We meet Anton Chigurh and immediately are forced to reckon with the fact that this is not a typical man. His motives are indiscernible. He seems unstoppable. But the more we understand of Chigurh and the larger his presence looms, the less we see of the violence he inflicts. It’s the inverse of what we expect, and the Coens’ way of suggesting that what matters are not the deaths themselves, but what they mean and how those around them respond to them.

The first death is so intimate, it’s almost sexual. We know almost nothing about what’s happening or why. But as the film progresses and we learn more, the Coens are careful to distance Chigurh from his victims little by little. Anton draws the curtain before killing a man in the shower, protecting himself from the blood splatter; he chases down Llewellyn in a shootout, the space between them wide enough that the two barely share the screen together; and all we see of Carson’s (Woody Harrelson) death is a puff of pistol smoke and the rocking of a chair before Chigurh carefully moves his boots out of the way as Carson’s blood pools on the floor. 

The final death, that of Carla Jean’s (Kelly Macdonald), is one of the most intimate sequences in the film as well as the only death scene completely devoid of violence. There is no blood and no smoking gun. The only proof we have that anything has happened at all is that Chigurh checks the soles of his boots as he exits the house, and by this point we know exactly what he’s checking for.

It feels significant that only Carla Jean gets this treatment. She’s the only one to question Anton’s philosophy. Throughout the film, he’s acted as an odd sort of agent of chaos and moral center. In fact, he is one of the only characters that does not lie. His sense of duty, the immense responsibility he feels to follow through with every promise, while at the same time toying with the idea of chance in a way that relinquishes his control of any situation is almost paradoxical. Though Llewellyn is already dead and the money gone, Chigurh shows up at Carla’s doorstep intent on making good on his promise to Llewellyn that he would kill her. Attempting to make a plea for her life, Chigurh asks her to gamble it on a coin toss, only Carla refuses to play his game: “The coin don’t have no say. It’s just you.”

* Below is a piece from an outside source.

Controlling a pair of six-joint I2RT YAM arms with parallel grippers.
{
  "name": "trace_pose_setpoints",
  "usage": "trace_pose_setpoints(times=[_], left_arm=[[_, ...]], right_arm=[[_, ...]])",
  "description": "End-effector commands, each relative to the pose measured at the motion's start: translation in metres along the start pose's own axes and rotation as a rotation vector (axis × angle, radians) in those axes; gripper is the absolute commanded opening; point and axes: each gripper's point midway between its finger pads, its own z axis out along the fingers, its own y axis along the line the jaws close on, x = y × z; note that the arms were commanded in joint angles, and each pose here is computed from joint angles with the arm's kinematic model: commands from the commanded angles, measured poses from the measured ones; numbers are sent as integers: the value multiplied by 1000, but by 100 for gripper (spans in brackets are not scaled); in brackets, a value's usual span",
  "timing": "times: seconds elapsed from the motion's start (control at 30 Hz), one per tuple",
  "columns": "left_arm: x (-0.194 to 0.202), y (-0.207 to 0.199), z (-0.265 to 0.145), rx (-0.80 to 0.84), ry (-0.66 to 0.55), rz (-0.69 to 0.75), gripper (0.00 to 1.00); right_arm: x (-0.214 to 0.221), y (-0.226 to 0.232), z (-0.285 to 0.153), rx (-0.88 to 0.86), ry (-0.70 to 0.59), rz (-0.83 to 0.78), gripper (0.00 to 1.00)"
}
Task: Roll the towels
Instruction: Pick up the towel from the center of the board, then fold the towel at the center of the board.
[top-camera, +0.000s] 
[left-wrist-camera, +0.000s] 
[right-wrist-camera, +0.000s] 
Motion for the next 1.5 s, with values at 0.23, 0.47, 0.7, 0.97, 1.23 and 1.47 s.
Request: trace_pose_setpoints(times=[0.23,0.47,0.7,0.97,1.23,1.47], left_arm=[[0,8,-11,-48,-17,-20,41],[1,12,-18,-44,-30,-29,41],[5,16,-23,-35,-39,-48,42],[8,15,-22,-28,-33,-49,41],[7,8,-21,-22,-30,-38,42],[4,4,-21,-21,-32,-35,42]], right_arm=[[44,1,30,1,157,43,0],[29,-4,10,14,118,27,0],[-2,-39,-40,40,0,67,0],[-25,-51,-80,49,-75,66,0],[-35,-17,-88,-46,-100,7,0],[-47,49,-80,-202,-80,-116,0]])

Which brings us back to the beginning. Being a part of this world, which is both beautiful and terrible, requires us to accept the role we play in our own fates. Circumstances can arrive beyond our control and all we can do is choose how to meet them. At the same time, we have to accept that our actions have consequences, and that we do not exist in a vacuum. All of which goes to say that regardless of whether we understand everything in this world, we are still a part of it, and what we make of that is up to us to decide.